Por isso, repor a capacidade de investimento das PME portuguesas será essencial na recuperação que se segue. 

                                (Apresentação do Professor Pedro Gil, slide 20)

A semana passada, uma equipa da Faculdade de Economia do Porto chefiada pelo Professor Pedro Gil (e que bem sabe ver uma Faculdade como a FEP ocupar o espaço normalmente ocupado por equipas universitárias de Lisboa, do ISEG ou da Nova) apresentou os dados do impacto macroeconómico dos FEEI, seguindo um modelo da família que a Comissão Europeia utiliza.

Nesse trabalho, “estima-se que durante o período de execução o Portugal 2020 (2015-2023) será responsável por um acréscimo médio de 1,3% do PIB face a um cenário sem a intervenção dos FEEI (steady state). Esse efeito é crescente e atinge um máximo de 2,3% em 2022 (ou seja, o PIB será 2,3% superior ao nível que registaria sem a intervenção dos FEEI). A 20 anos esse efeito é ainda de 1,6%, mantendo a tendência decrescente nos anos seguintes”. O estudo estima ainda que “o efeito positivo sobre o PIB é acompanhado por ganhos de Produtividade, Emprego, Salários e Exportações, mas a pressão da procura agregada sobre as importações condiciona a evolução da Balança de Bens e Serviços”, destacando-se o papel da formação de capital humano.

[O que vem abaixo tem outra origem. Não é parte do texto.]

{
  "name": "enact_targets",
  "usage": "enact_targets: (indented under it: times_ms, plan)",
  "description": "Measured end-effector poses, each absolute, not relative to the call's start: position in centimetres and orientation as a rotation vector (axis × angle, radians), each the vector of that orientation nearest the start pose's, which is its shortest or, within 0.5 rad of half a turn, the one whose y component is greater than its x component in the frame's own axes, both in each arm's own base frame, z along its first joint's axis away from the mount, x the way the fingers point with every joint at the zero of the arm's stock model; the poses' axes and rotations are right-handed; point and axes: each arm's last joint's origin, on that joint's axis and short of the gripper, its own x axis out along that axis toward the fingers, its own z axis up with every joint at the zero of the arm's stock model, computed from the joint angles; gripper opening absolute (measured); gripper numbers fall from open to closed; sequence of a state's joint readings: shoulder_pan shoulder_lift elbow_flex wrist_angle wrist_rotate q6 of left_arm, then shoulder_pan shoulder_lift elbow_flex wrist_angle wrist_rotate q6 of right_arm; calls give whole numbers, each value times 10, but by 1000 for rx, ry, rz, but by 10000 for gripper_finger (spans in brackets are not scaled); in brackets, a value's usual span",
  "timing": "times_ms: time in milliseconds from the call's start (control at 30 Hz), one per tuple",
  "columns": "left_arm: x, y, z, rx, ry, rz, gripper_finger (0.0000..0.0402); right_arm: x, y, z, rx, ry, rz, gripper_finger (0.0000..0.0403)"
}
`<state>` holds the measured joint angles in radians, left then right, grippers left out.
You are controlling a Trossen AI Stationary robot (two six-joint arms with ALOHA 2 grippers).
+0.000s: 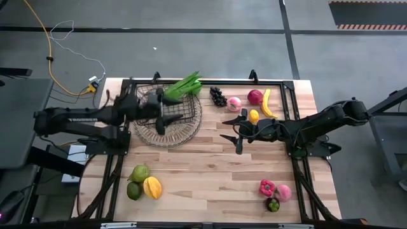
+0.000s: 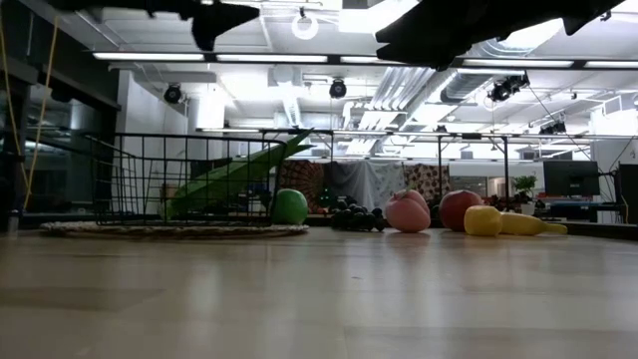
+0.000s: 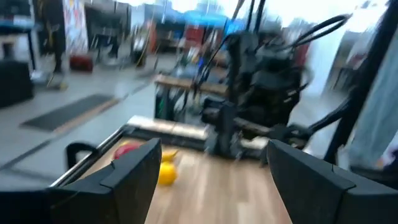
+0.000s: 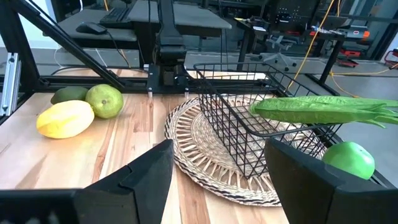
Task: Build produce basket
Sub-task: Put the yellow lemon into the wire basket
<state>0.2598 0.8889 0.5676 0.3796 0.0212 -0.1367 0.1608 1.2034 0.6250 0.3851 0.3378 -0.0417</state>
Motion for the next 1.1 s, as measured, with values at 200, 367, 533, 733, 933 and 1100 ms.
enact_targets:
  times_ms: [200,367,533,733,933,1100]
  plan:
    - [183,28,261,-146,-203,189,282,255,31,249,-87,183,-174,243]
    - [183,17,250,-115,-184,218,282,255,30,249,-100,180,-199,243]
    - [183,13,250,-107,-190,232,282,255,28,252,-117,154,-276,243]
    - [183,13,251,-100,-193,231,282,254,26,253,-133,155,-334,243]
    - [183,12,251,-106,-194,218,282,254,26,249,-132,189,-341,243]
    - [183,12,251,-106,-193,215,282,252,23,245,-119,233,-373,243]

Ou seja, isto significa que estruturalmente, a recuperação da economia portuguesa acontecerá com uma almofada favorável, fornecida pela ajuda dos FEEI, não só do PT 2020, mas prolongada por via dupla pelo PT 2030 e pelo PRR. Por isso, mais importante do que António Costa andar de bazuca à cintura a dar conta das munições que teremos disponíveis, o discurso parece-me que tem de ser outro. É importante que essas munições, que são muitas, alavanquem comportamentos de complementaridade de investimento e complementaridade por parte das empresas. Por isso, tudo o que for feito no sentido de organizacionalmente, equidade de acesso e sensibilização facilitar e promover essa alavancagem será bem mais importante para futuro do que a euforia dos disparos.